Output every record precisely.

++++++

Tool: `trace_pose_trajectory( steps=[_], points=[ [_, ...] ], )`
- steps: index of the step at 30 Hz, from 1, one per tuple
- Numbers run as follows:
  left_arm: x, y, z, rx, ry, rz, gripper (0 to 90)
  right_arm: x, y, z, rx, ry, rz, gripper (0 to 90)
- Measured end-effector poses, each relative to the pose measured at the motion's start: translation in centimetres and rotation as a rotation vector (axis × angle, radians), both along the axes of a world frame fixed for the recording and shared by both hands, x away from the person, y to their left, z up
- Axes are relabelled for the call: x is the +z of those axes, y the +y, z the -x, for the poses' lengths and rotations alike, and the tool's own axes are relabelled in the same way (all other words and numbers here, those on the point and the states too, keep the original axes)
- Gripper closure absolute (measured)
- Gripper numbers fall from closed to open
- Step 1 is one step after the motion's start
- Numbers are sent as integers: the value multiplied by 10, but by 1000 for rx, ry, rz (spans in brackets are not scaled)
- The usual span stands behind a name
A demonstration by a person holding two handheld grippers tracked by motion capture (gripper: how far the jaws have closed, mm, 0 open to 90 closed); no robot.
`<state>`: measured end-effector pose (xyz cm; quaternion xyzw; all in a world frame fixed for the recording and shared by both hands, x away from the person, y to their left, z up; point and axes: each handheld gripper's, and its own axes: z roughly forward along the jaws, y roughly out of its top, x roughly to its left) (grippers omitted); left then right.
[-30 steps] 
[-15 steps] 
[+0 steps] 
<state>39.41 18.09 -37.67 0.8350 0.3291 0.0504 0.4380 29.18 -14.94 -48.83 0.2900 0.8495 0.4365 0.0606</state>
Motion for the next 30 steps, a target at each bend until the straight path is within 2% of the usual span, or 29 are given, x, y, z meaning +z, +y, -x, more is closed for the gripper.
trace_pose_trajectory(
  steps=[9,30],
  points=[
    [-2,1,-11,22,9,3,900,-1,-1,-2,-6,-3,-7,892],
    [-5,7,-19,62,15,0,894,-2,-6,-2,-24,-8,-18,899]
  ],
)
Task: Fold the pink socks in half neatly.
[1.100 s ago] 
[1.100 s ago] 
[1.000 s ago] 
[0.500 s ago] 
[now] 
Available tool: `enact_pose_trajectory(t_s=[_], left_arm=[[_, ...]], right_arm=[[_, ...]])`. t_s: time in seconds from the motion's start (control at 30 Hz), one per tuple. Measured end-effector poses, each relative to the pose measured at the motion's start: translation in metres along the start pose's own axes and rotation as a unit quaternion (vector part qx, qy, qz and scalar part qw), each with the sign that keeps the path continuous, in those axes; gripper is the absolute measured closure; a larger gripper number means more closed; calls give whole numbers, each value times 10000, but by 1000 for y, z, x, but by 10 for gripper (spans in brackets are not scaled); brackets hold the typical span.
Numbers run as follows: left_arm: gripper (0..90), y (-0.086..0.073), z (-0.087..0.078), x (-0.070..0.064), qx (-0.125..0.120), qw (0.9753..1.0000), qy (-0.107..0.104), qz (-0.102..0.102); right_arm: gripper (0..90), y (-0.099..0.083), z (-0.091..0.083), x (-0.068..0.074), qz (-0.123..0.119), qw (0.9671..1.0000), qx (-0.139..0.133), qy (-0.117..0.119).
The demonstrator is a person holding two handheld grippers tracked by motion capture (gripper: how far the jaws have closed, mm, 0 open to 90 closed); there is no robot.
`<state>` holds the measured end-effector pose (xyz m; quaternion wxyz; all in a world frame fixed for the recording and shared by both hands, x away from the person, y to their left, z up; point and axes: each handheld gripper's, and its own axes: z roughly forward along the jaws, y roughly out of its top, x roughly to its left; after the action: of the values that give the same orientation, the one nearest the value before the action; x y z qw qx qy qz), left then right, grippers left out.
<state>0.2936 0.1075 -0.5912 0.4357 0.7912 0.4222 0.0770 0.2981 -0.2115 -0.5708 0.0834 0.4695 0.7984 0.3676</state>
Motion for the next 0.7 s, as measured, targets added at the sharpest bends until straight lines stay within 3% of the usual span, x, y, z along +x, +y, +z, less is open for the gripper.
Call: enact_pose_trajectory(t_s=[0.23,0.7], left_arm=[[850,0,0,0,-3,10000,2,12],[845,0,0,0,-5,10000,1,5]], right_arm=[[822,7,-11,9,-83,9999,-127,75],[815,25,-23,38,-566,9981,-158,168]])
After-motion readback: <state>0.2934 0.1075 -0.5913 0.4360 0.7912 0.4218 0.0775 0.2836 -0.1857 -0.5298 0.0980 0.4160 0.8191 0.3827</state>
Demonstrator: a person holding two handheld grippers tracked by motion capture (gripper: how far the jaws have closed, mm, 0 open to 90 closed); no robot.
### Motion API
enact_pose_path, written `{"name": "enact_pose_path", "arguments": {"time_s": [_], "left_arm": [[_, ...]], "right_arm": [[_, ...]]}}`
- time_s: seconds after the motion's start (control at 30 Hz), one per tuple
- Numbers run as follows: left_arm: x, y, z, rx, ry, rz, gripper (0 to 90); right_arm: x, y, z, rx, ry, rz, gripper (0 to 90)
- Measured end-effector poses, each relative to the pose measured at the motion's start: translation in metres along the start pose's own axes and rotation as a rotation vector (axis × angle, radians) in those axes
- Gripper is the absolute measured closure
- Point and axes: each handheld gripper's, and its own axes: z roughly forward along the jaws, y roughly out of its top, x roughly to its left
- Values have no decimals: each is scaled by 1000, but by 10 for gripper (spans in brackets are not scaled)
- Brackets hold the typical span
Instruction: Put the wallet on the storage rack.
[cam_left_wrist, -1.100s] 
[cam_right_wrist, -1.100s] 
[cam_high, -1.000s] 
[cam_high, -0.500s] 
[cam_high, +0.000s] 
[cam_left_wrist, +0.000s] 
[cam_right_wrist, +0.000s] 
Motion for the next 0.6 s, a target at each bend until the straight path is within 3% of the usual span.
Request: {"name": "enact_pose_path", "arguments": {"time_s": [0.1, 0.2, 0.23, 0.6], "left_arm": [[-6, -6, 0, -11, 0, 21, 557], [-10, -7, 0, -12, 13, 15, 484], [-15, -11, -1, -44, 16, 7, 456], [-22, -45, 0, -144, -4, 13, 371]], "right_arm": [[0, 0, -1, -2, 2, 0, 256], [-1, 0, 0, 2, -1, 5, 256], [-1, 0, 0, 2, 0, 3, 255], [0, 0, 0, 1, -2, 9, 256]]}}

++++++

▶ _SOLUTION TO THIS PROBLEM_
Tool: `trace_pose_trajectory( steps=[_], points=[ [_, ...] ], )`
- steps: index of the step at 30 Hz, from 1, one per tuple
- Numbers run as follows:
  left_arm: x, y, z, rx, ry, rz, gripper (0 to 90)
  right_arm: x, y, z, rx, ry, rz, gripper (0 to 90)
- Measured end-effector poses, each relative to the pose measured at the motion's start: translation in centimetres and rotation as a rotation vector (axis × angle, radians), both along the axes of a world frame fixed for the recording and shared by both hands, x away from the person, y to their left, z up
- Axes are relabelled for the call: x is the +z of those axes, y the +y, z the -x, for the poses' lengths and rotations alike, and the tool's own axes are relabelled in the same way (all other words and numbers here, those on the point and the states too, keep the original axes)
- Gripper closure absolute (measured)
- Gripper numbers fall from closed to open
- Step 1 is one step after the motion's start
- Numbers are sent as integers: the value multiplied by 10, but by 1000 for rx, ry, rz (spans in brackets are not scaled)
- The usual span stands behind a name
A demonstration by a person holding two handheld grippers tracked by motion capture (gripper: how far the jaws have closed, mm, 0 open to 90 closed); no robot.
`<state>`: measured end-effector pose (xyz cm; quaternion xyzw; all in a world frame fixed for the recording and shared by both hands, x away from the person, y to their left, z up; point and axes: each handheld gripper's, and its own axes: z roughly forward along the jaws, y roughly out of its top, x roughly to its left) (grippers omitted); left then right.
[-30 steps] 
[-15 steps] 
[+0 steps] 
<state>39.41 18.09 -37.67 0.8350 0.3291 0.0504 0.4380 29.18 -14.94 -48.83 0.2900 0.8495 0.4365 0.0606</state>
Motion for the next 30 steps, a target at each bend until the straight path is within 2% of the usual span, or 29 are given, x, y, z meaning +z, +y, -x, more is closed for the gripper.
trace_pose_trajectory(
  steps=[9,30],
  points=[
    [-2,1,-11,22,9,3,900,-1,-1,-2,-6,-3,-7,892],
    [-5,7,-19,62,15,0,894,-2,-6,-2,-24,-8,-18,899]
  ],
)
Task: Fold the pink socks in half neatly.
[1.100 s ago] 
[1.100 s ago] 
[1.000 s ago] 
[0.500 s ago] 
[now] 
Available tool: `enact_pose_trajectory(t_s=[_], left_arm=[[_, ...]], right_arm=[[_, ...]])`. t_s: time in seconds from the motion's start (control at 30 Hz), one per tuple. Measured end-effector poses, each relative to the pose measured at the motion's start: translation in metres along the start pose's own axes and rotation as a unit quaternion (vector part qx, qy, qz and scalar part qw), each with the sign that keeps the path continuous, in those axes; gripper is the absolute measured closure; a larger gripper number means more closed; calls give whole numbers, each value times 10000, but by 1000 for y, z, x, but by 10 for gripper (spans in brackets are not scaled); brackets hold the typical span.
Numbers run as follows: left_arm: gripper (0..90), y (-0.086..0.073), z (-0.087..0.078), x (-0.070..0.064), qx (-0.125..0.120), qw (0.9753..1.0000), qy (-0.107..0.104), qz (-0.102..0.102); right_arm: gripper (0..90), y (-0.099..0.083), z (-0.091..0.083), x (-0.068..0.074), qz (-0.123..0.119), qw (0.9671..1.0000), qx (-0.139..0.133), qy (-0.117..0.119).
The demonstrator is a person holding two handheld grippers tracked by motion capture (gripper: how far the jaws have closed, mm, 0 open to 90 closed); there is no robot.
`<state>` holds the measured end-effector pose (xyz m; quaternion wxyz; all in a world frame fixed for the recording and shared by both hands, x away from the person, y to their left, z up; point and axes: each handheld gripper's, and its own axes: z roughly forward along the jaws, y roughly out of its top, x roughly to its left; after the action: of the values that give the same orientation, the one nearest the value before the action; x y z qw qx qy qz), left then right, grippers left out.
<state>0.2936 0.1075 -0.5912 0.4357 0.7912 0.4222 0.0770 0.2981 -0.2115 -0.5708 0.0834 0.4695 0.7984 0.3676</state>
Motion for the next 0.7 s, as measured, targets added at the sharpest bends until straight lines stay within 3% of the usual span, x, y, z along +x, +y, +z, less is open for the gripper.
Call: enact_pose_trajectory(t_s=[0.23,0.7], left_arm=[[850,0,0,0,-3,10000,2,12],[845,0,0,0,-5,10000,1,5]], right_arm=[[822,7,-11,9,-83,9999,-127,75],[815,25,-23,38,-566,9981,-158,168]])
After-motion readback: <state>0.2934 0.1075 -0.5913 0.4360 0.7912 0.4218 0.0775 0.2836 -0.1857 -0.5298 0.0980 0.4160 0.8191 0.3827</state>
Demonstrator: a person holding two handheld grippers tracked by motion capture (gripper: how far the jaws have closed, mm, 0 open to 90 closed); no robot.
### Motion API
enact_pose_path, written `{"name": "enact_pose_path", "arguments": {"time_s": [_], "left_arm": [[_, ...]], "right_arm": [[_, ...]]}}`
- time_s: seconds after the motion's start (control at 30 Hz), one per tuple
- Numbers run as follows: left_arm: x, y, z, rx, ry, rz, gripper (0 to 90); right_arm: x, y, z, rx, ry, rz, gripper (0 to 90)
- Measured end-effector poses, each relative to the pose measured at the motion's start: translation in metres along the start pose's own axes and rotation as a rotation vector (axis × angle, radians) in those axes
- Gripper is the absolute measured closure
- Point and axes: each handheld gripper's, and its own axes: z roughly forward along the jaws, y roughly out of its top, x roughly to its left
- Values have no decimals: each is scaled by 1000, but by 10 for gripper (spans in brackets are not scaled)
- Brackets hold the typical span
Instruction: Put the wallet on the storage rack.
[cam_left_wrist, -1.100s] 
[cam_right_wrist, -1.100s] 
[cam_high, -1.000s] 
[cam_high, -0.500s] 
[cam_high, +0.000s] 
[cam_left_wrist, +0.000s] 
[cam_right_wrist, +0.000s] 
Motion for the next 0.6 s, a target at each bend until the straight path is within 3% of the usual span.
Request: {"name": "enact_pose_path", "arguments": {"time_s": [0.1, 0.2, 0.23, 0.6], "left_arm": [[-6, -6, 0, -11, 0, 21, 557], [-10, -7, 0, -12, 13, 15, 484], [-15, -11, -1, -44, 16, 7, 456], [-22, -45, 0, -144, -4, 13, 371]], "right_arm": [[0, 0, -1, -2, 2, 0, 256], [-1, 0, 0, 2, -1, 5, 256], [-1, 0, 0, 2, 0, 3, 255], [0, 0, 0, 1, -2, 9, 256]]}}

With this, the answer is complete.